Un libro mette in dubbio l’opera svolta dal grande ciclista scomparso per la salvezza degli ebrei rifugiati in Assisi
Tra la fine del 1943 e l’inizio del 1944 nel tratto Firenze-Assisi, Gino Bartali pedalava per la libertà. Nascondeva nella canna della bicicletta documenti d’identità falsi stampati nella tipografia clandestina di Trento e Luigi Brizi che avrebbero procurato la salvezza di centinaia di ebrei e rifugiati politici arrivati nella nostra terra grazie al lavoro del comitato clandestino formatosi attorno al Vescovo di Assisi Monsignor Placido Nicolini. Per questa sua preziosa opera “ Ginaccio” ha ricevuto nel 2013 dal Memoriale ufficiale di Yad Vashem l’onorificenza di Giusto tra le nazioni, riservata ai non ebrei che hanno messo a rischio la propria vita per salvare dai nazisti cittadini ebrei.

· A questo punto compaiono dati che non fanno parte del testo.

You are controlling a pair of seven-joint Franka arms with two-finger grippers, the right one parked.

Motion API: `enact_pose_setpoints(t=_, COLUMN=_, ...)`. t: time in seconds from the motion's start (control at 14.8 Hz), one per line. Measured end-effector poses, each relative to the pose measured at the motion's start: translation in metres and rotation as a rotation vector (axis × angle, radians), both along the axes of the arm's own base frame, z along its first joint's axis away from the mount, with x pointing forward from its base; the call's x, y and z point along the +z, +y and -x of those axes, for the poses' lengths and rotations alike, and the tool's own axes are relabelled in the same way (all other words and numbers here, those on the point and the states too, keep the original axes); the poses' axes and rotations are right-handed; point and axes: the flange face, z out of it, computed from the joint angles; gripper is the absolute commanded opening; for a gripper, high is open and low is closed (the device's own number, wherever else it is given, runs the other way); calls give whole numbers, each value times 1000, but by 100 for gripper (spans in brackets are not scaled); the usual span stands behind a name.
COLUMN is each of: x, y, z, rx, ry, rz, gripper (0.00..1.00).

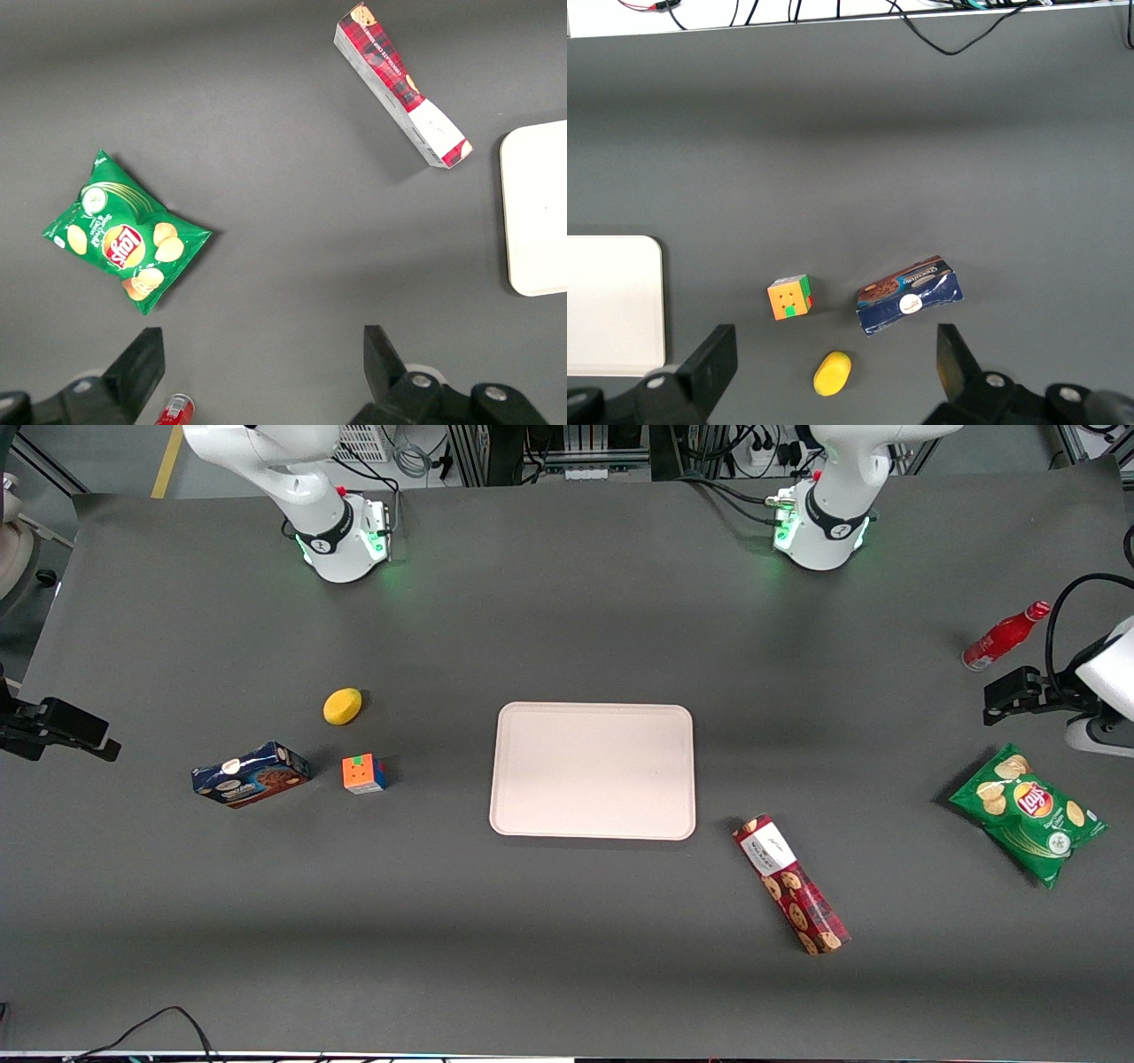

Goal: Place red cookie box on tray
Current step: 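Move the left gripper toward the red plaid cookie box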

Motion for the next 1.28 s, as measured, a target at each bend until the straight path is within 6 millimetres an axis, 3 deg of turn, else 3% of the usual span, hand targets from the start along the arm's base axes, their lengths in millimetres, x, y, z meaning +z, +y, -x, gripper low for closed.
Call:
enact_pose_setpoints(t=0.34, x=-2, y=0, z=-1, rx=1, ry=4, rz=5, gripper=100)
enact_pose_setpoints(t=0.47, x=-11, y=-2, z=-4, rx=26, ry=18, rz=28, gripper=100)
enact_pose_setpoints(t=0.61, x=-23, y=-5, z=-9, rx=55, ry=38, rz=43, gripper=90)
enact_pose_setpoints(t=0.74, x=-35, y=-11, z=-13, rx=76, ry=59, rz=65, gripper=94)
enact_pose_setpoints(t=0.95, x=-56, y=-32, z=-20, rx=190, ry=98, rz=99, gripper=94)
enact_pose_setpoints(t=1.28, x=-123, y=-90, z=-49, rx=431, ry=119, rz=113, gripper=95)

Una pagina straordinaria della storia di Assisi offuscata ora in qualche modo dal libro pubblicato dagli storici Marco e Stefano Pivato dal titolo emblematico:” l’ossessione della memoria. Bartali ed il salvataggio degli ebrei: una storia inventata”. Questo saggio sostiene senza mezzi termini che non esiste un solo documento né una sola testimonianza credibile che certifichino il ruolo che Bartali avrebbe svolto di” postino della pace”. Gli storici, padre e figlio, autori del libro raccontano tra l’altro di aver avanzato cinque richieste di accesso allo Yad Vashem per consultare il materiale da loro raccolto senza ottenere risposte. Insomma, secondo questa versione, la storia di Bartali salvatore degli ebrei sarebbe una sorta di leggenda tra il fantastico ed il fideistico nata per l’affetto popolare nei confronti del grande campione toscano e cavalcata ad arte dalla politica. Una vicenda che stando al parere dei due Pivato dimostrerebbe come la memoria abbia progressivamente preso il posto della storia, trasformandola spesso in una sorta di scorciatoia per leggere il passato. Una memoria priva di complessità e quindi più in sintonia con le semplificazioni del tempo in cui viviamo.
Il libro ha, come era naturale attendersi, suscitato molte polemiche. Alcuni componenti della Commissione per i Giusti tra le nazioni, presieduta da un giudice della Corte Suprema, l’hanno interpretato come una specie di azione diffamatoria ricordando come nel caso di Gino Bartali la documentazione a suo sostegno era imponente. Numerose le testimonianze raccolte dalla commissione israeliana nel corso della meticolosa istruttoria condotta a seguito della quale si è accertato che grazie all’opera di Bartali che ha trasportato clandestinamente nella sua bicicletta documenti falsi sono stati salvati dai nazisti tra Assisi e la Toscana circa 800 ebrei. Una testimonianza in particolare, quella dell’avvocato fiorentino Renzo Ventura, è stata molto significativa. Ventura ha raccontato infatti di essere ancora in possesso di quattro carte d’identità false: della mamma, del nonno e della nonna e di una zia.” Sono cresciuto-racconta- sentendo dire in famiglia in ogni momento che quei documenti li dovevamo a Gino Bartali”.
Personalmente non sono uno storico, non conosco i documenti prodotti e non sono quindi in grado di esprimere un giudizio ponderato. Ho parlato più volte però di questi fatti con Andrea Bartali, il figlio di Gino scomparso anche lui qualche anno fa, rimanendo sempre colpito dalla forza e dalle emozioni che sgorgavano dalle sue parole. Ricordo in particolare un suo intervento a Trento durante in occasione di un convegno nel quale si parlò dell’eroismo di Gino Bartali e del vescovo trentino Nicolini. Mio padre- raccontò in quell’occasione Andrea Bartali- non voleva che questa storia fosse divulgata. Mi diceva:” io voglio essere ricordato per le mie imprese sportive e non come un eroe di guerra. Gli eroi sono altri. Quelli che hanno patito nelle membra, nelle menti, negli affetti. Io mi sono limitato a fare ciò che sapevo meglio fare. Andare in bicicletta. Il bene va fatto ma non bisogna dirlo. Se viene detto non ha più valore perché è segno che uno vuol trarre della pubblicità dalle sofferenze altrui”.
A questo punto io chiedevo a mio padre: ma perché mi racconti tutte queste storie se poi non posso divulgarle? E lui mi rispondeva:” i tempi adesso non sono maturi. Te ne accorgerai da solo quando potrai parlare”. Ecco- concluse Andrea Bartali- forse quel momento è arrivato.